Added in version 0.19.

pybtex.database.parse_bytes(value, bib_format, **kwargs)¶

Parse a byte string containing bibliography data and return a BibliographyData object.

Parameters:

value – Byte string.
bib_format – Data format (for example, “bibtexml”).

Added in version 0.19.

pybtex.database.parse_file(file, bib_format=None, **kwargs)¶

Read bibliography data from file and return a BibliographyData object.

Parameters:

file – A file name or a file-like object.
bib_format – Data format (“bibtex”, “yaml”, etc.). If not specified, Pybtex will try to guess by the file name.

Added in version 0.19.

Each of these functions does basically the same thing. It reads the bibliography data from a string or a file and returns a BibliographyData object containing all the bibliography data.

Here is a quick example:

>>> from pybtex.database import parse_file
>>> bib_data = parse_file('../examples/tugboat/tugboat.bib')
>>> print(bib_data.entries['Knuth:TB8-1-14'].fields['title'])
Mixing right-to-left texts with left-to-right texts
>>> for author in bib_data.entries['Knuth:TB8-1-14'].persons['author']:
...     print(unicode(author))
Knuth, Donald
MacKay, Pierre

Writing bibliography data ¶

The BibliographyData class has several methods that are symmetrical to the functions described above:

BibliographyData.to_string() formats the bibliograhy data into a string,
BibliographyData.to_bytes() formats the bibliograhy data into a byte string,
BibliographyData.to_file() writes the bibliograhy data to a file.

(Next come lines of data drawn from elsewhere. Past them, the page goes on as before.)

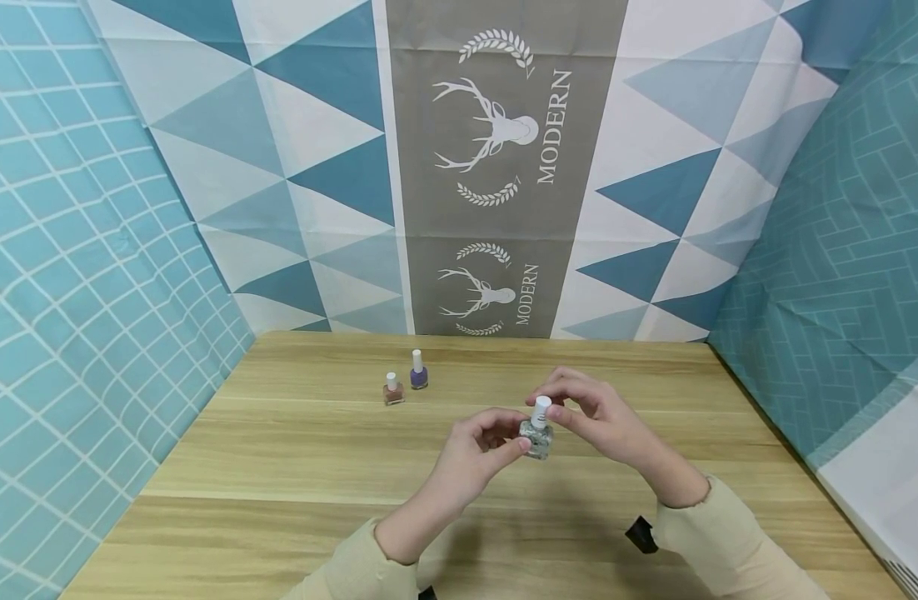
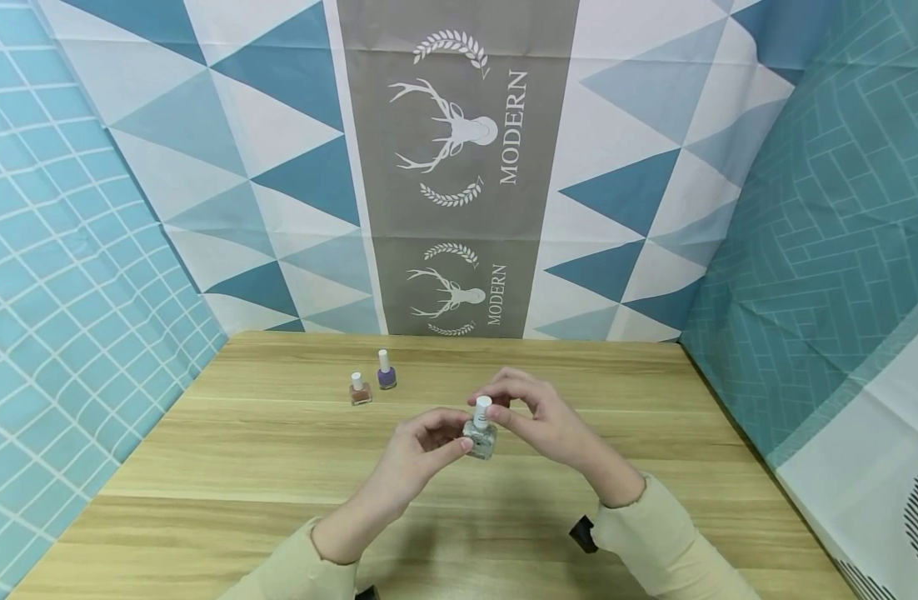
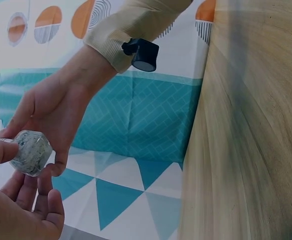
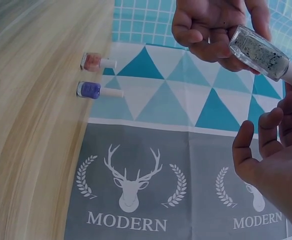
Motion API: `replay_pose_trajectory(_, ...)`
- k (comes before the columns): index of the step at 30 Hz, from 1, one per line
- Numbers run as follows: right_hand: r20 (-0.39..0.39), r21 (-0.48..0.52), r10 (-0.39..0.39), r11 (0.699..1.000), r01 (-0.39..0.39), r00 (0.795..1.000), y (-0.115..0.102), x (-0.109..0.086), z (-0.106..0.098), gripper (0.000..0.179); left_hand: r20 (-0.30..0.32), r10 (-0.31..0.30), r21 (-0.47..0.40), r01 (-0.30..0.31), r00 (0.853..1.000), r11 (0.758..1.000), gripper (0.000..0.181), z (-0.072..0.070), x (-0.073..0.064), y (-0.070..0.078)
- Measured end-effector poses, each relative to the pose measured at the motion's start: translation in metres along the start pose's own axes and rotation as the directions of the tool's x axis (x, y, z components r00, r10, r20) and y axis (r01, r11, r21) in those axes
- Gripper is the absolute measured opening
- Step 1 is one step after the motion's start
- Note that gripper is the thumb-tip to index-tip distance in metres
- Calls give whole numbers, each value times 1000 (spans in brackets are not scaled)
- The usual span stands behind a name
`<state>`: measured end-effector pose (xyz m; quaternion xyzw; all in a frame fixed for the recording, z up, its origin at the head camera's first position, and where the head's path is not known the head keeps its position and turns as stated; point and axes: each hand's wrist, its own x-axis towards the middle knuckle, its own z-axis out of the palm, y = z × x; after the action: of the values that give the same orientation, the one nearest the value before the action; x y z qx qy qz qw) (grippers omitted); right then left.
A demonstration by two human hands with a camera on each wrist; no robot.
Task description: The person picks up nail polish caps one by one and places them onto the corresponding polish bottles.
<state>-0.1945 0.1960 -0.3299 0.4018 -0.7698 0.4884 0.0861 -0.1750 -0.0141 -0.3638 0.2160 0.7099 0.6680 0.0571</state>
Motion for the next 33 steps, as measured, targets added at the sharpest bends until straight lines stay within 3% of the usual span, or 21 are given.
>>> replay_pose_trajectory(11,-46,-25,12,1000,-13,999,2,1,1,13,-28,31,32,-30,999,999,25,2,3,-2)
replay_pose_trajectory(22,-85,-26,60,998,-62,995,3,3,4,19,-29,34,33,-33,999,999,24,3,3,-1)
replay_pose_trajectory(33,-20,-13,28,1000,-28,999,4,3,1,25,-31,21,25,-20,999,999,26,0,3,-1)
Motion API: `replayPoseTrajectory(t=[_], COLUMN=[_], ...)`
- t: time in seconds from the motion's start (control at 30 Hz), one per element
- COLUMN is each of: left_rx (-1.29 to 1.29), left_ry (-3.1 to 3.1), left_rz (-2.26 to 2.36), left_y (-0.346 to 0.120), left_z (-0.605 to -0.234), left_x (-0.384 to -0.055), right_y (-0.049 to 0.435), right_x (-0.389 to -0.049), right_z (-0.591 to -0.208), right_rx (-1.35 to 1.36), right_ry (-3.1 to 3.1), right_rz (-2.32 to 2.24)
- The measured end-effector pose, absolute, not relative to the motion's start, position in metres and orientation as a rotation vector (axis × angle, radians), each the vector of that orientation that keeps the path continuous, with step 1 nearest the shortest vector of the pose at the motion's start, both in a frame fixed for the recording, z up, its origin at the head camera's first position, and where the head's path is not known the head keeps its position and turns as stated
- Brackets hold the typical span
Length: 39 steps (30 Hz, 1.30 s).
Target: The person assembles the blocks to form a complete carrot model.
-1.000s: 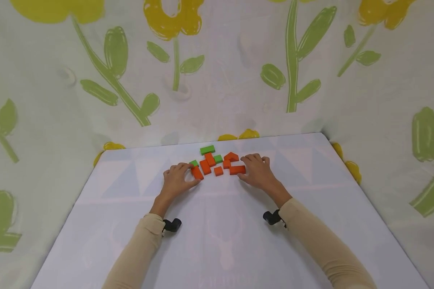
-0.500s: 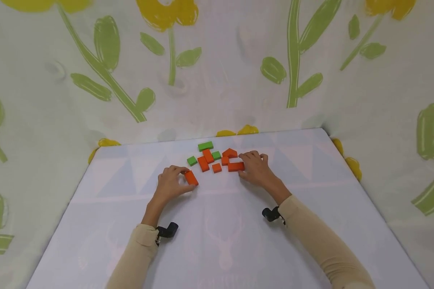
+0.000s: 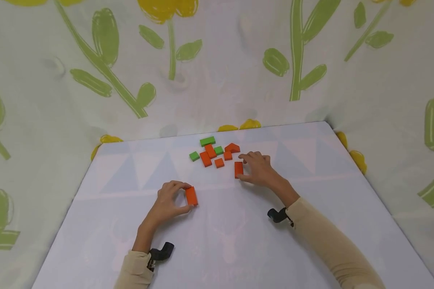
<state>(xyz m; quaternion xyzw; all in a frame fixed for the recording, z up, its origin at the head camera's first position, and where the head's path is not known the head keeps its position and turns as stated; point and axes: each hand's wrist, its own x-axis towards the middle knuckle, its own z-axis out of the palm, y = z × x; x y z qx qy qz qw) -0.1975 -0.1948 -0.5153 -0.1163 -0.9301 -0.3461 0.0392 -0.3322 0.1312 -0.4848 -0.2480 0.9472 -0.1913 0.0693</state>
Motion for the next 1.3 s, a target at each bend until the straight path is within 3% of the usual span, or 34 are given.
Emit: replayPoseTrajectory(t=[0.67, 1.3], left_rx=[-0.400, -0.504], left_ry=[-2.866, -2.775], left_rz=[-1.033, -0.900], left_y=[-0.204, -0.207], left_z=[-0.519, -0.525], left_x=[-0.189, -0.187], right_y=[0.133, 0.087], right_x=[-0.330, -0.256], right_z=[-0.481, -0.471], right_rx=[-0.838, -1.143], right_ry=[2.851, 2.779], right_rz=[-0.553, -0.777])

>>> from pybtex.database import BibliographyData, Entry
>>> bib_data = BibliographyData({
...     'article-minimal': Entry('article', [
...         ('author', 'L[eslie] B. Lamport'),
...         ('title', 'The Gnats and Gnus Document Preparation System'),
...         ('journal', "G-Animal's Journal"),
...         ('year', '1986'),
...     ]),
... })
>>> print(bib_data.to_string('bibtex'))
@article{article-minimal,
    author = "L[eslie] B. Lamport",
    title = "The Gnats and Gnus Document Preparation System",
    journal = "G-Animal's Journal",
    year = "1986"
}

Bibliography data classes ¶

Pybtex uses several classes to represent bibligraphy databases:

BibliographyData is a collection of individual bibliography entries and some additional metadata.
Entry is a single bibliography entry (a book, an article, etc.).

An entry has a key (like "knuth74"), a type ("book", "article", etc.), and a number of key-value fields ("author", "title", etc.).
Person is a person related to a bibliography entry (usually as an author or an editor).

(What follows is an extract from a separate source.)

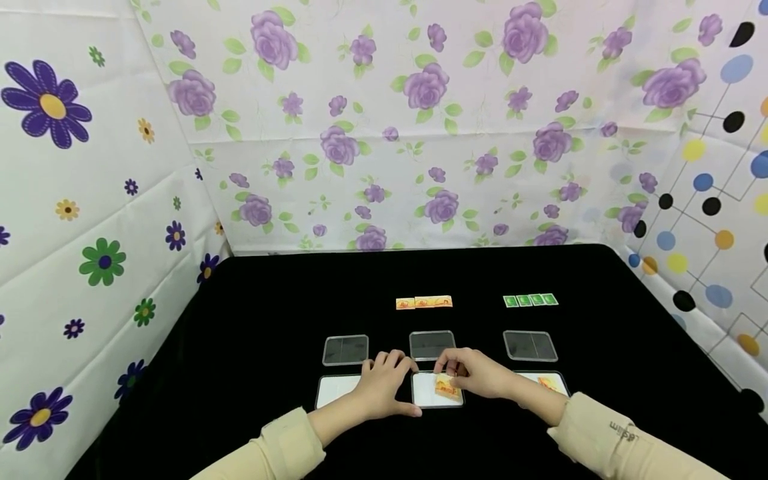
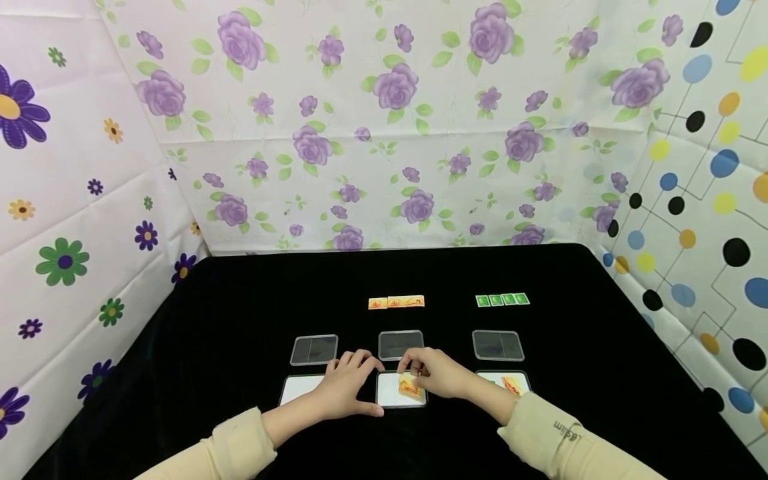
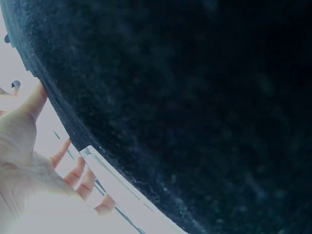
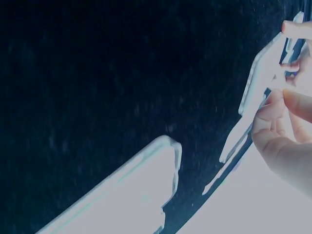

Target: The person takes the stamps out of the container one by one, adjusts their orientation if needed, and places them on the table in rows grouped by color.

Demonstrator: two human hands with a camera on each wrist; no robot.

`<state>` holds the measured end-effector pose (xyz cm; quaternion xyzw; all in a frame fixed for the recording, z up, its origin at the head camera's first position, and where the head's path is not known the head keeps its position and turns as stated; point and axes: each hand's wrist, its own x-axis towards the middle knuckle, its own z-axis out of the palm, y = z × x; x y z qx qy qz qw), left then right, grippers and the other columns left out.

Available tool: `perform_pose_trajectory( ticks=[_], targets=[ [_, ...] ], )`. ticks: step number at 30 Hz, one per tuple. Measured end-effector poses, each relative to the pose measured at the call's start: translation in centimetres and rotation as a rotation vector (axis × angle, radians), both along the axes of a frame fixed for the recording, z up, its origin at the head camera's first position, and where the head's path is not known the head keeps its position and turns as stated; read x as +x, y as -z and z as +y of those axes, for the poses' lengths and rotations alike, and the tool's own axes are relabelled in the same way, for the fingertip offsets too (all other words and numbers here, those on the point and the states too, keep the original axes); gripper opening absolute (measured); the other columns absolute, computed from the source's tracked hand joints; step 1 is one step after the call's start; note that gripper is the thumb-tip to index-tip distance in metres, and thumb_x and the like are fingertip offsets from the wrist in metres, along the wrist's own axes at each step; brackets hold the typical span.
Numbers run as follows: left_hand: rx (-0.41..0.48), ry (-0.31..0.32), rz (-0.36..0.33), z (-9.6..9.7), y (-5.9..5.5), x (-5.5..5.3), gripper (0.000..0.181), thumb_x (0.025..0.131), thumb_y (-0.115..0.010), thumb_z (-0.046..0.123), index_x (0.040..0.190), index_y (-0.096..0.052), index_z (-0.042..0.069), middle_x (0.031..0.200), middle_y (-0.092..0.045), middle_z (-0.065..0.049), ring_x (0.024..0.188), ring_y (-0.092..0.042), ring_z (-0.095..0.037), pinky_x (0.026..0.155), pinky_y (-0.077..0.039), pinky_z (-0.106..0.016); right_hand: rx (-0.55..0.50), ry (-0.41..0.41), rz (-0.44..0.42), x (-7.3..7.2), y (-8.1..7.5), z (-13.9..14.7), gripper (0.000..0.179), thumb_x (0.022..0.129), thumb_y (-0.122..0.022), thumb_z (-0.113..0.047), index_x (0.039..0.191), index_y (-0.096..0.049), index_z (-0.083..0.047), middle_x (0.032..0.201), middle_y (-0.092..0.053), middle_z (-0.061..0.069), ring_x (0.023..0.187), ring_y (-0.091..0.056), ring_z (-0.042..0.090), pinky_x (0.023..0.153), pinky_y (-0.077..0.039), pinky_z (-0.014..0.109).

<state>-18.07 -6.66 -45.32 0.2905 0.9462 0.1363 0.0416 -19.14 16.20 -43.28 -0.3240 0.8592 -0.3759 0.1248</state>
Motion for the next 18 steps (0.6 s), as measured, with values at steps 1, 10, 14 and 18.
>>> perform_pose_trajectory(
  ticks=[1,10,14,18],
  targets=[
    [0.001,0.000,-0.003,0.0,0.0,0.0,0.065,0.069,-0.077,0.052,0.119,-0.052,0.019,0.129,-0.046,-0.007,0.116,-0.043,-0.028,0.089,-0.037,-0.050,0.001,-0.005,0.000,-0.1,-0.2,0.1,0.022,0.084,-0.060,0.010,0.101,-0.061,-0.003,0.079,-0.052,0.000,0.062,-0.042,0.001,0.058,-0.042,0.018],
    [0.003,0.003,-0.022,0.0,-0.1,0.0,0.066,0.069,-0.077,0.053,0.120,-0.052,0.019,0.129,-0.046,-0.007,0.117,-0.042,-0.028,0.089,-0.037,-0.051,-0.018,-0.040,-0.004,-1.3,-1.3,1.6,0.018,0.085,-0.061,0.007,0.103,-0.061,0.002,0.078,-0.055,0.004,0.060,-0.043,0.000,0.057,-0.043,0.019],
    [0.005,0.006,-0.016,-0.1,0.0,0.0,0.066,0.069,-0.076,0.053,0.120,-0.052,0.019,0.129,-0.046,-0.007,0.117,-0.042,-0.028,0.090,-0.037,-0.051,-0.020,-0.031,-0.006,-1.9,-1.7,2.1,0.014,0.086,-0.061,0.005,0.099,-0.062,0.001,0.078,-0.057,0.005,0.062,-0.047,0.002,0.059,-0.046,0.020],
    [0.013,0.009,-0.014,-0.1,0.0,-0.1,0.066,0.069,-0.076,0.053,0.120,-0.051,0.019,0.129,-0.046,-0.007,0.117,-0.042,-0.028,0.090,-0.037,-0.052,-0.020,-0.008,-0.011,-2.5,-2.3,2.5,0.011,0.086,-0.061,0.004,0.097,-0.062,0.000,0.078,-0.059,0.006,0.061,-0.054,0.010,0.060,-0.048,0.021]
  ],
)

class pybtex.database.BibliographyData(entries=None, preamble=None, wanted_entries=None, min_crossrefs=2)¶

entries¶

A dictionary of bibliography entries referenced by their keys.

The dictionary is case insensitive:

>>> bib_data = parse_string("""
...     @ARTICLE{gnats,
...         author = {L[eslie] A. Aamport},
...         title = {The Gnats and Gnus Document Preparation System},
...     }
... """, 'bibtex')
>>> bib_data.entries['gnats'] == bib_data.entries['GNATS']
True

property preamble_list¶

LaTeX preamble as list of strings

>>> bib_data = parse_string(
...     r"""
...     @PREAMBLE{"\newcommand{\noopsort}[1]{}"}
...     @PREAMBLE{"\newcommand{\nooptilde}[1]{}"}
... """,
...     "bibtex",
... )
>>> print(bib_data.preamble_list)
['\\newcommand{\\noopsort}[1]{}', '\\newcommand{\\nooptilde}[1]{}']

Added in version 0.19: Earlier versions used get_preamble(), which is now deprecated.

property preamble¶

LaTeX preamble.

>>> bib_data = parse_string(
...     r"""
...     @PREAMBLE{"\newcommand{\noopsort}[1]{}"}
... """,
...     "bibtex",
... )
>>> print(bib_data.preamble)
\newcommand{\noopsort}[1]{}

Added in version 0.19: Earlier versions used get_preamble(), which is now deprecated.

get_preamble()¶: Deprecated since version 0.19: Use preamble instead.

to_string(bib_format, **kwargs)¶

Return the data as a unicode string in the given format.

Parameters:: bib_format – Data format (“bibtex”, “yaml”, etc.).

Added in version 0.19.

classmethod from_string(value, bib_format, **kwargs)¶

Return the data from a unicode string in the given format.

Parameters:: bib_format – Data format (“bibtex”, “yaml”, etc.).

Added in version 0.22.2.

to_bytes(bib_format, **kwargs)¶

Return the data as a byte string in the given format.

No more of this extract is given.